学生時代に服装が目立ち過ぎて周りから待ち合わせ場所にされてしまったというカズレーザーさんですが、この映画版ではさりげなく赤ではなく黒い服を着ています。

街の大通りで感染しZQNになってしまうのですが、普段のカズレーザーさん本人にどこか漂っている狂気がこれまた良い味を出していました。

 

●まさかのサンゴ救済ルート

映画版ではもちろん伊浦も出てくるのですが、原作とは違って立ち回りが大幅に変更されています。

性の乱れが蔓延していた御殿場アウトレットでしたが、R-15の制約下では「セックス」という単語を一度出すだけで限界のようでした。

そんな伊浦ですが、サンゴよりも早い段階で脱落します。

食料庫突入の流れが原作と変わってしまっているせいもありますが、サンゴ=実は半感染寸前まで行ってた説を立てていた自分としてはしっくり来るストーリーになっていました。

結局サンゴは銃を使いこなす英雄にヘコヘコする下っ端キャラと化していたのですが、非リア充×長髪のサンゴが半感染フラグビンビンの英雄に媚びへつらう構図として見るとまた面白いものがありました。
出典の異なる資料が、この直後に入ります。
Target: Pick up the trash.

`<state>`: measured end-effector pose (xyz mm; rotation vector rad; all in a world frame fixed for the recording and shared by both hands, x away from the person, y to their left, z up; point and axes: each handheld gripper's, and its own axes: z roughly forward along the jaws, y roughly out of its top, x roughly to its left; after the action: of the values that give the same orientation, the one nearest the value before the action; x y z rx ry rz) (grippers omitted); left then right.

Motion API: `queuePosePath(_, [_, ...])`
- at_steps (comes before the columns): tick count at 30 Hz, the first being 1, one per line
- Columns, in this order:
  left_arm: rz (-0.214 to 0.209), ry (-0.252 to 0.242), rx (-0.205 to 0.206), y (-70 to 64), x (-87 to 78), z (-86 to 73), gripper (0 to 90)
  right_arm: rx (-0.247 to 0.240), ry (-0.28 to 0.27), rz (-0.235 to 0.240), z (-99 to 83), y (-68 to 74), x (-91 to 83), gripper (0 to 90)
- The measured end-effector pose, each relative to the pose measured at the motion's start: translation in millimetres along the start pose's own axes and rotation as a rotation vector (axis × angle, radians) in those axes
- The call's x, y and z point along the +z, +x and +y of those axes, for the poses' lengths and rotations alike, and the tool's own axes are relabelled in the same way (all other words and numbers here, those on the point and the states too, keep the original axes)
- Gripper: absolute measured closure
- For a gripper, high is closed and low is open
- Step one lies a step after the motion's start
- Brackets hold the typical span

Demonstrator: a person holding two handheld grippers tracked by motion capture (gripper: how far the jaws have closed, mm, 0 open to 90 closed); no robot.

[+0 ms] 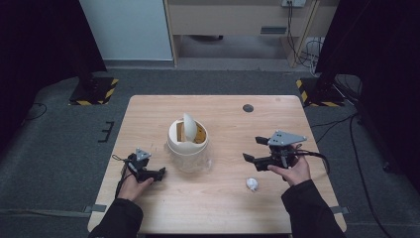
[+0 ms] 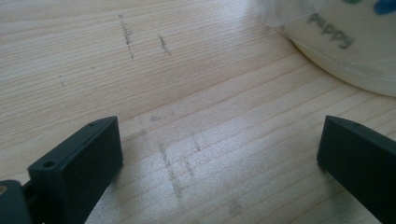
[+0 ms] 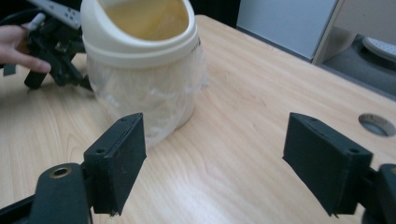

サンゴはわけあって英雄にとどめを刺されるのですが、映画館を出た後は「あれも“共食い”の一環だったのかな」と妄想しています。

 

 

やっぱりアイアムアヒーローは漫画のほうが超絶面白いなと再確認できる反面、意外と漫画とリンクさせているようで意味深な場面もある(ない?)ので、まだ観ていないファンも一応チェックしてみてはいかがかと。

ただし、映像がやたらグロいのとグロい音がやたら大きいのでそのへん注意です。